# What you are asked to do
Retype the listing exactly as it stands, and keep every image out.
Supplied data Block Start
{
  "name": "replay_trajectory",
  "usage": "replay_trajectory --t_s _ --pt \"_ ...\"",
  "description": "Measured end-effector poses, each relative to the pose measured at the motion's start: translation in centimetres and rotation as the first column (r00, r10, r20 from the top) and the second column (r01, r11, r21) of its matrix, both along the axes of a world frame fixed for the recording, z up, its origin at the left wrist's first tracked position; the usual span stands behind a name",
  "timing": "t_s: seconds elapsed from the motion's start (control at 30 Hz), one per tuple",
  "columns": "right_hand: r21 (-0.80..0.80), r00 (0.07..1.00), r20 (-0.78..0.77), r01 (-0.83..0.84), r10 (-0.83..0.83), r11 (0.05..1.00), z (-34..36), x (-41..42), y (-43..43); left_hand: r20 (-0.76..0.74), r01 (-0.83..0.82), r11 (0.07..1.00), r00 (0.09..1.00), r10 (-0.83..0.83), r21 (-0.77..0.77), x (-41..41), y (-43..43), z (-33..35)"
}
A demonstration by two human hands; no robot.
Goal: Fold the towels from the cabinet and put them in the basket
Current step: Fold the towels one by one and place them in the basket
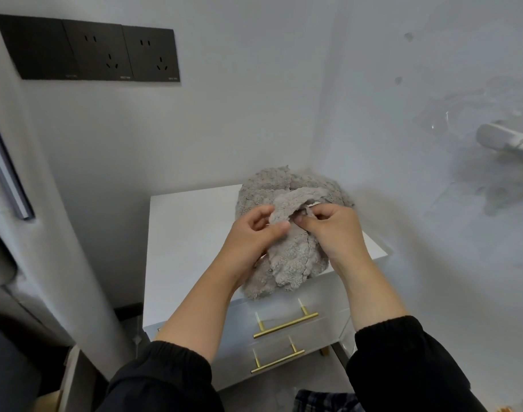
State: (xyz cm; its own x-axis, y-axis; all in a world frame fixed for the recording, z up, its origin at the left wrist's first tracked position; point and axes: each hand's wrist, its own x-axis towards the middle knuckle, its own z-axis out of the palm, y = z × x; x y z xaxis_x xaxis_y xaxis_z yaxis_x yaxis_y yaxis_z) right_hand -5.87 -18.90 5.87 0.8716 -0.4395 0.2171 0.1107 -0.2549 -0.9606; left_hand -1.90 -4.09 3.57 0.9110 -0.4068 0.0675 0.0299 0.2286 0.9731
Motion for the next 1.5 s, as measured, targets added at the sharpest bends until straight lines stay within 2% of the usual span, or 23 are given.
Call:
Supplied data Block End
# Answer below
{
  "name": "replay_trajectory",
  "usage": "replay_trajectory --t_s _ --pt \"_ ...\"",
  "description": "Measured end-effector poses, each relative to the pose measured at the motion's start: translation in centimetres and rotation as the first column (r00, r10, r20 from the top) and the second column (r01, r11, r21) of its matrix, both along the axes of a world frame fixed for the recording, z up, its origin at the left wrist's first tracked position; the usual span stands behind a name",
  "timing": "t_s: seconds elapsed from the motion's start (control at 30 Hz), one per tuple",
  "columns": "right_hand: r21 (-0.80..0.80), r00 (0.07..1.00), r20 (-0.78..0.77), r01 (-0.83..0.84), r10 (-0.83..0.83), r11 (0.05..1.00), z (-34..36), x (-41..42), y (-43..43); left_hand: r20 (-0.76..0.74), r01 (-0.83..0.82), r11 (0.07..1.00), r00 (0.09..1.00), r10 (-0.83..0.83), r21 (-0.77..0.77), x (-41..41), y (-43..43), z (-33..35)"
}
A demonstration by two human hands; no robot.
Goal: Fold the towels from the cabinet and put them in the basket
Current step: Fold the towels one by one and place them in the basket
State: (xyz cm; its own x-axis, y-axis; all in a world frame fixed for the recording, z up, its origin at the left wrist's first tracked position; point and axes: each hand's wrist, its own x-axis towards the middle knuckle, its own z-axis out of the palm, y = z × x; x y z xaxis_x xaxis_y xaxis_z yaxis_x yaxis_y yaxis_z) right_hand -5.87 -18.90 5.87 0.8716 -0.4395 0.2171 0.1107 -0.2549 -0.9606; left_hand -1.90 -4.09 3.57 0.9110 -0.4068 0.0675 0.0299 0.2286 0.9731
Motion for the next 1.5 s, as measured, targets added at the sharpest bends until straight lines stay within 2% of the usual span, or 23 are given.
Call:

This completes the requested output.